Achei isso muito significativo, principalmente vindo de uma pessoa com muita preocupação quanto a esta questão, a ponto de tirar o apelido judeu do nome, a ponto de batizar os filhos quando eles eram muito pequenos, porque tinha muito medo se não tivessem um certificado de batismo. Claro que eram medos infundados, porque no Brasil daquela época, das décadas de 70 e 80, isso já não era uma questão. Esse medo que ela tinha de ter era na Alemanha nazi, entendeu? Mas o medo permaneceu muito forte e com o depoimento dela fiquei tranquila em relação a isso. A minha escola não era um antro de nazis, não existia essa apologia ao nazismo. Mas é claro, houve alguns criminosos nazistas aqui em São Paulo e de alto escalão.
Como por exemplo?
O comandante de Treblinka e Sobibor [campos de extermínio na Polónia ocupada], o Frank Stang, morava a cinco quilómetros da minha casa, no Brooklin também. O Gustav Wagner [oficial austríaco das SS que foi comandante-adjunto de Sobibor] morava aqui em Atibaia, uma cidade do interior, fiquei a saber que ele era caseiro no sítio de uma família alemã da escola. O Herberts Cukurs, que era das SS na Letónia e participou num massacre de judeus, vivia na Represa Billings. Tínhamos criminosos nazis aqui em São Paulo, sim, mas a comunidade alemã não era nazi.

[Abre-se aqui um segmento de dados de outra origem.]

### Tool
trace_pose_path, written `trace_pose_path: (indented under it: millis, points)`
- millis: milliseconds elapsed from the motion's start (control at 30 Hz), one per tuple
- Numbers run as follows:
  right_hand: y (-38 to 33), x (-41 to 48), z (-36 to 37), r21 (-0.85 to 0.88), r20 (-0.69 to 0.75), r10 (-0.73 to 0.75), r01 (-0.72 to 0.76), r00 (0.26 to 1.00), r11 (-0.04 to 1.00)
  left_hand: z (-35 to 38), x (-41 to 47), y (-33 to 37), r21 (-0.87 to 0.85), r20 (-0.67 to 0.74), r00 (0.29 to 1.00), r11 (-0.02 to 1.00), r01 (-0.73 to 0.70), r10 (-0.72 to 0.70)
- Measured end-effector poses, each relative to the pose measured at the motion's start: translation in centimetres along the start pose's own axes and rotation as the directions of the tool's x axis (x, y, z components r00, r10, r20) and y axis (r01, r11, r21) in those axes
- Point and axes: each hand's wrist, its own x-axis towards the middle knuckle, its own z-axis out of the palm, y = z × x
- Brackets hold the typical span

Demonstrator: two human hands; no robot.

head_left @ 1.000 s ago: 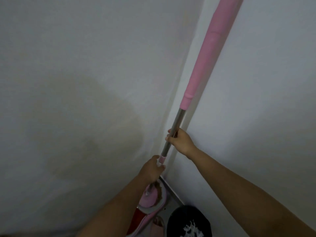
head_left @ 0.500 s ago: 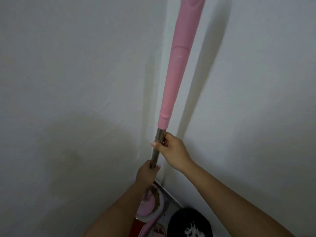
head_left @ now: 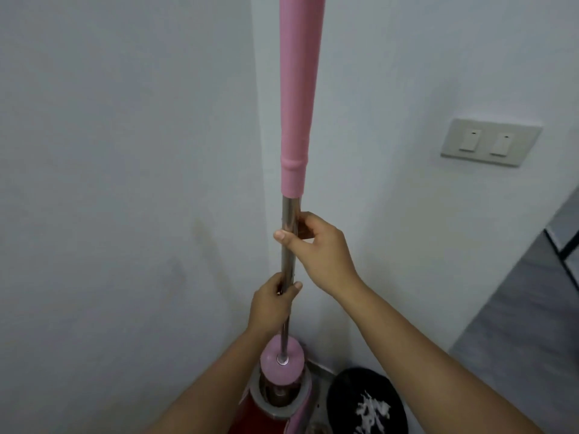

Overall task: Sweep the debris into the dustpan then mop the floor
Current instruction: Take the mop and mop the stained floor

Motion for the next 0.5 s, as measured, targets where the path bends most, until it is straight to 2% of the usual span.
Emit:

Mas imagino que haja um amargo de boca, devido a ter pessoas ligadas a um regime tão horrível a viverem tão próximo, mesmo que não tenha havido essa contaminação ideológica.
Algumas pessoas da comunidade alemã que conheço perguntaram-me porque é que eu estava a fazer este livro se os alemães já têm esse estigma do nazismo, porque é que eu queria reforçar essa imagem de que a comunidade alemã protegeu um nazi como Mengele? E durante algum tempo andei com isso na cabeça e fiquei com medo também de como ia ser a reação dentro da comunidade alemã, e fora também. Claro que isso era uma preocupação, mas agora que o livro saiu — foi lançado aqui no Brasil em novembro —, estou muito tranquila porque as pessoas na comunidade alemã receberam-no muito bem. Muitas pessoas estão a lê-lo, estão a refletir e gostar do livro.